***** Supplied information
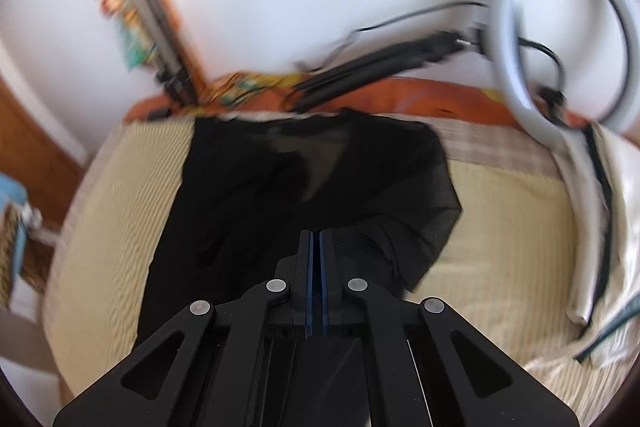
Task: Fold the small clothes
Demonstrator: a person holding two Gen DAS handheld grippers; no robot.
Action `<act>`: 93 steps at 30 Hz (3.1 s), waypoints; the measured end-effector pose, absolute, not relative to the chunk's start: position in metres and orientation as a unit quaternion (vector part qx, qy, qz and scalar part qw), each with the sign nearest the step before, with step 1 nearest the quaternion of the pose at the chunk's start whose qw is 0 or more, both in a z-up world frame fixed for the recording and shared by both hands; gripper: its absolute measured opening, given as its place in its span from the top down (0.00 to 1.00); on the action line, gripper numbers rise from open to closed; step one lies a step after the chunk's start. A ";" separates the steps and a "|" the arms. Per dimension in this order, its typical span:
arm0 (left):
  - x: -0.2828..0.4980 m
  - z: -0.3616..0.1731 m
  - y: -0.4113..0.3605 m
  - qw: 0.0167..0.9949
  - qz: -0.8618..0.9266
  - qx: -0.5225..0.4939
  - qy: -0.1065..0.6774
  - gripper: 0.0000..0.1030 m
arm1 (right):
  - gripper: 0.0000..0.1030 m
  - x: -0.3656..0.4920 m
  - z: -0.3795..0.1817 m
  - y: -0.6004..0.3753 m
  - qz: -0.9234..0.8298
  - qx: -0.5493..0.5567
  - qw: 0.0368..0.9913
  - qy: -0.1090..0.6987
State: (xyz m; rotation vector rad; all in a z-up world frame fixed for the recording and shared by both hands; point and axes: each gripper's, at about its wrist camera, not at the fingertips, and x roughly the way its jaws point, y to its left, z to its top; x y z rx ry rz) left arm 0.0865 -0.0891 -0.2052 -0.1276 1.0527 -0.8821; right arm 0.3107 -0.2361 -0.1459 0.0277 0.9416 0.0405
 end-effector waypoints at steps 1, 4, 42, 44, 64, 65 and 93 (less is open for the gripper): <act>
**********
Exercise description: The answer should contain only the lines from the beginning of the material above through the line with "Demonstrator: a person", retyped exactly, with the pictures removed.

Output for this task:
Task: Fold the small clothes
Demonstrator: a person holding two Gen DAS handheld grippers; no robot.

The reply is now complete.